Activity
Please reproduce the full listing exactly, with nothing added.

----------

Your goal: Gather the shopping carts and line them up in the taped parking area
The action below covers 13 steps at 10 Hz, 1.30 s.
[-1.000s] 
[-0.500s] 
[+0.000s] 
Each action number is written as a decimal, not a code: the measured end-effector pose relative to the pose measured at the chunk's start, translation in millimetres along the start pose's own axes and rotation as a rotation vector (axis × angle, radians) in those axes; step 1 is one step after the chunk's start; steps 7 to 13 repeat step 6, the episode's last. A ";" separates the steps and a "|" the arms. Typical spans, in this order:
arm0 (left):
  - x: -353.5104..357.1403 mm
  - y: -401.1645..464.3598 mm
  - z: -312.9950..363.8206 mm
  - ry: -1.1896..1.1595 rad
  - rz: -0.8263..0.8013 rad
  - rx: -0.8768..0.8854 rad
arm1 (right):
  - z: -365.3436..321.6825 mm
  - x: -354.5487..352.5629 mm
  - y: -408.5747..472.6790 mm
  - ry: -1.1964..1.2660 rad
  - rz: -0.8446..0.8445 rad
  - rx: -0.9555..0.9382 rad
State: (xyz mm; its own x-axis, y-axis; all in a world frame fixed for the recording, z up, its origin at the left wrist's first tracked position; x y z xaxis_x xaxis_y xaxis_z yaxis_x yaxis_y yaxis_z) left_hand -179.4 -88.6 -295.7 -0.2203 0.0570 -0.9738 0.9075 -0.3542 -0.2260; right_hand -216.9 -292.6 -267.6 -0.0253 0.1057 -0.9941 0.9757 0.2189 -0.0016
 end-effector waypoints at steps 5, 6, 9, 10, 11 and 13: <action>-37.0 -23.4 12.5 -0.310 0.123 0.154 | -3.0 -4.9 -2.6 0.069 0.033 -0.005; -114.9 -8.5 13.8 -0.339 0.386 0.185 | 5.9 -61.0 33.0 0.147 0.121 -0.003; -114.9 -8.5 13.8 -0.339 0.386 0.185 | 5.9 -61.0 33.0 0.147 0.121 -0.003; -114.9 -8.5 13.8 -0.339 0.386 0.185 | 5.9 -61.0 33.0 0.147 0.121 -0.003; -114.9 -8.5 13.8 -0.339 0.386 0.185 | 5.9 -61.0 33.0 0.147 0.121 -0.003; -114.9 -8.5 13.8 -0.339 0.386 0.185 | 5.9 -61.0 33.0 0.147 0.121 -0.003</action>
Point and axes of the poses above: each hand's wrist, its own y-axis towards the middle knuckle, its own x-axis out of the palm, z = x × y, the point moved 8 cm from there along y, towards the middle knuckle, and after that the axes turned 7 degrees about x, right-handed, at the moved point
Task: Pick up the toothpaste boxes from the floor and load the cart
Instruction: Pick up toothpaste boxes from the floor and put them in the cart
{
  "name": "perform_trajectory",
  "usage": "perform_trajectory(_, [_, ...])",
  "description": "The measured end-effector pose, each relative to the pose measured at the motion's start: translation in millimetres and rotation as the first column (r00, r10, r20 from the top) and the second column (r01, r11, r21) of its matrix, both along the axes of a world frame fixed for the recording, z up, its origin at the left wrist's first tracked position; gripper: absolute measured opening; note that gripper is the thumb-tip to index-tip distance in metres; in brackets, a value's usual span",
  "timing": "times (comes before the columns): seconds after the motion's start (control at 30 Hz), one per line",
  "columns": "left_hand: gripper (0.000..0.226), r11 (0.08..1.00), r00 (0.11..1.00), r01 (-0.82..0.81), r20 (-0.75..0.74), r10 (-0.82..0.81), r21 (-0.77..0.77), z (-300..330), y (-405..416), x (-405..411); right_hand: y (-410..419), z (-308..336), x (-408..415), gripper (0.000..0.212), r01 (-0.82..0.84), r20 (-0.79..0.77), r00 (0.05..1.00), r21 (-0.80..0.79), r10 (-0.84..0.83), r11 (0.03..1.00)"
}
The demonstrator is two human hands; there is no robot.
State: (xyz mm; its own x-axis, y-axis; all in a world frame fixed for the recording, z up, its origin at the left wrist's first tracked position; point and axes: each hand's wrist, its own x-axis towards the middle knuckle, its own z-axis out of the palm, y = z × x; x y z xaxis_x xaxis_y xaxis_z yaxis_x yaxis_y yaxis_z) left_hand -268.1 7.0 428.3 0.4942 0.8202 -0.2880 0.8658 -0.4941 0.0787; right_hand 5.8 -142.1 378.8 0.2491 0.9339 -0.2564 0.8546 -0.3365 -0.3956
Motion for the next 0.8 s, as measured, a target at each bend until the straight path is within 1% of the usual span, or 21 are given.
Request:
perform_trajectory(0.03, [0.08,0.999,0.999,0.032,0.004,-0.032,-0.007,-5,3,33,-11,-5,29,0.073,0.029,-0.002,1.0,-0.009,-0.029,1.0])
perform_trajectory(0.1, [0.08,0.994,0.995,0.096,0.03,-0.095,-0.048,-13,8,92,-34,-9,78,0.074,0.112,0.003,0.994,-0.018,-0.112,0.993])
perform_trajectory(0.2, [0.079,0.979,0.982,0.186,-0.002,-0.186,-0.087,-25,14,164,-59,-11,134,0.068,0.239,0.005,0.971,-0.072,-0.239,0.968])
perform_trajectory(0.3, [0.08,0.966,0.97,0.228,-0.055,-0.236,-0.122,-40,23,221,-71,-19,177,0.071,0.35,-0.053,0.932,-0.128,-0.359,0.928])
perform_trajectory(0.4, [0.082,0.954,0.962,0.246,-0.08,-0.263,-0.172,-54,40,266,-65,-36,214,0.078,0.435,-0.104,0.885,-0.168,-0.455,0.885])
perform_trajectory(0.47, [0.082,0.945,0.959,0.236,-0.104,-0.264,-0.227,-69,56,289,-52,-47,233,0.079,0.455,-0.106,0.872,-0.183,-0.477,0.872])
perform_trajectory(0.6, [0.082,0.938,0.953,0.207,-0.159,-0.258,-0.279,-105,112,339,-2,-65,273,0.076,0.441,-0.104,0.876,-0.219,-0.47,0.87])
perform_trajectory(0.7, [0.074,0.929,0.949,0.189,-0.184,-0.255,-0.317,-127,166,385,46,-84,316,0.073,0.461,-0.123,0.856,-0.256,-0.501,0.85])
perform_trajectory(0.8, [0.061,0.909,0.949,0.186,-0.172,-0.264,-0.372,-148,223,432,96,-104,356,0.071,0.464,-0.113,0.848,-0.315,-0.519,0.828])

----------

Expected answer
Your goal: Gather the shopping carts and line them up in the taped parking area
The action below covers 13 steps at 10 Hz, 1.30 s.
[-1.000s] 
[-0.500s] 
[+0.000s] 
Each action number is written as a decimal, not a code: the measured end-effector pose relative to the pose measured at the chunk's start, translation in millimetres along the start pose's own axes and rotation as a rotation vector (axis × angle, radians) in those axes; step 1 is one step after the chunk's start; steps 7 to 13 repeat step 6, the episode's last. A ";" separates the steps and a "|" the arms. Typical spans, in this order:
arm0 (left):
  - x: -353.5104..357.1403 mm
  - y: -401.1645..464.3598 mm
  - z: -312.9950..363.8206 mm
  - ry: -1.1896..1.1595 rad
  - rz: -0.8263..0.8013 rad
  - rx: -0.8768..0.8854 rad
arm1 (right):
  - z: -365.3436..321.6825 mm
  - x: -354.5487..352.5629 mm
  - y: -408.5747..472.6790 mm
  - ry: -1.1964..1.2660 rad
  - rz: -0.8446..0.8445 rad
  - rx: -0.9555..0.9382 rad
State: (xyz mm; its own x-axis, y-axis; all in a world frame fixed for the recording, z up, its origin at the left wrist's first tracked position; x y z xaxis_x xaxis_y xaxis_z yaxis_x yaxis_y yaxis_z) left_hand -179.4 -88.6 -295.7 -0.2203 0.0570 -0.9738 0.9075 -0.3542 -0.2260; right_hand -216.9 -292.6 -267.6 -0.0253 0.1057 -0.9941 0.9757 0.2189 -0.0016
 end-effector waypoints at steps 5, 6, 9, 10, 11 and 13: <action>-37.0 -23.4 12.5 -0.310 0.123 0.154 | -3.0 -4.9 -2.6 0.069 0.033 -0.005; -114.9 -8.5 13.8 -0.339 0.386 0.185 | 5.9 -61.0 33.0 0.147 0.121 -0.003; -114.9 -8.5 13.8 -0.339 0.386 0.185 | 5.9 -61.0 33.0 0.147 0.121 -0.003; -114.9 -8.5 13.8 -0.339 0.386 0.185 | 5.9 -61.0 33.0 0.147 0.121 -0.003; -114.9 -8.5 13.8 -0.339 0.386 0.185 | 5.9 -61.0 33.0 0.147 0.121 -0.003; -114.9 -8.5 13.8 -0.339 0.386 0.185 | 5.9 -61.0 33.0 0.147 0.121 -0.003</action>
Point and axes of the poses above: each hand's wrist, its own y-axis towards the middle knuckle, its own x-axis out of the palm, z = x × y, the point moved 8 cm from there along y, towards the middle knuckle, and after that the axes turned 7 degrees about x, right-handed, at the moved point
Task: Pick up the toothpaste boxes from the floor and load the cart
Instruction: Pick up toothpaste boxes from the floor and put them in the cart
{
  "name": "perform_trajectory",
  "usage": "perform_trajectory(_, [_, ...])",
  "description": "The measured end-effector pose, each relative to the pose measured at the motion's start: translation in millimetres and rotation as the first column (r00, r10, r20 from the top) and the second column (r01, r11, r21) of its matrix, both along the axes of a world frame fixed for the recording, z up, its origin at the left wrist's first tracked position; gripper: absolute measured opening; note that gripper is the thumb-tip to index-tip distance in metres; in brackets, a value's usual span",
  "timing": "times (comes before the columns): seconds after the motion's start (control at 30 Hz), one per line",
  "columns": "left_hand: gripper (0.000..0.226), r11 (0.08..1.00), r00 (0.11..1.00), r01 (-0.82..0.81), r20 (-0.75..0.74), r10 (-0.82..0.81), r21 (-0.77..0.77), z (-300..330), y (-405..416), x (-405..411); right_hand: y (-410..419), z (-308..336), x (-408..415), gripper (0.000..0.212), r01 (-0.82..0.84), r20 (-0.79..0.77), r00 (0.05..1.00), r21 (-0.80..0.79), r10 (-0.84..0.83), r11 (0.03..1.00)"
}
The demonstrator is two human hands; there is no robot.
State: (xyz mm; its own x-axis, y-axis; all in a world frame fixed for the recording, z up, its origin at the left wrist's first tracked position; point and axes: each hand's wrist, its own x-axis towards the middle knuckle, its own z-axis out of the palm, y = z × x; x y z xaxis_x xaxis_y xaxis_z yaxis_x yaxis_y yaxis_z) left_hand -268.1 7.0 428.3 0.4942 0.8202 -0.2880 0.8658 -0.4941 0.0787; right_hand 5.8 -142.1 378.8 0.2491 0.9339 -0.2564 0.8546 -0.3365 -0.3956
Motion for the next 0.8 s, as measured, a target at each bend until the straight path is within 1% of the usual span, or 21 are given.
Request:
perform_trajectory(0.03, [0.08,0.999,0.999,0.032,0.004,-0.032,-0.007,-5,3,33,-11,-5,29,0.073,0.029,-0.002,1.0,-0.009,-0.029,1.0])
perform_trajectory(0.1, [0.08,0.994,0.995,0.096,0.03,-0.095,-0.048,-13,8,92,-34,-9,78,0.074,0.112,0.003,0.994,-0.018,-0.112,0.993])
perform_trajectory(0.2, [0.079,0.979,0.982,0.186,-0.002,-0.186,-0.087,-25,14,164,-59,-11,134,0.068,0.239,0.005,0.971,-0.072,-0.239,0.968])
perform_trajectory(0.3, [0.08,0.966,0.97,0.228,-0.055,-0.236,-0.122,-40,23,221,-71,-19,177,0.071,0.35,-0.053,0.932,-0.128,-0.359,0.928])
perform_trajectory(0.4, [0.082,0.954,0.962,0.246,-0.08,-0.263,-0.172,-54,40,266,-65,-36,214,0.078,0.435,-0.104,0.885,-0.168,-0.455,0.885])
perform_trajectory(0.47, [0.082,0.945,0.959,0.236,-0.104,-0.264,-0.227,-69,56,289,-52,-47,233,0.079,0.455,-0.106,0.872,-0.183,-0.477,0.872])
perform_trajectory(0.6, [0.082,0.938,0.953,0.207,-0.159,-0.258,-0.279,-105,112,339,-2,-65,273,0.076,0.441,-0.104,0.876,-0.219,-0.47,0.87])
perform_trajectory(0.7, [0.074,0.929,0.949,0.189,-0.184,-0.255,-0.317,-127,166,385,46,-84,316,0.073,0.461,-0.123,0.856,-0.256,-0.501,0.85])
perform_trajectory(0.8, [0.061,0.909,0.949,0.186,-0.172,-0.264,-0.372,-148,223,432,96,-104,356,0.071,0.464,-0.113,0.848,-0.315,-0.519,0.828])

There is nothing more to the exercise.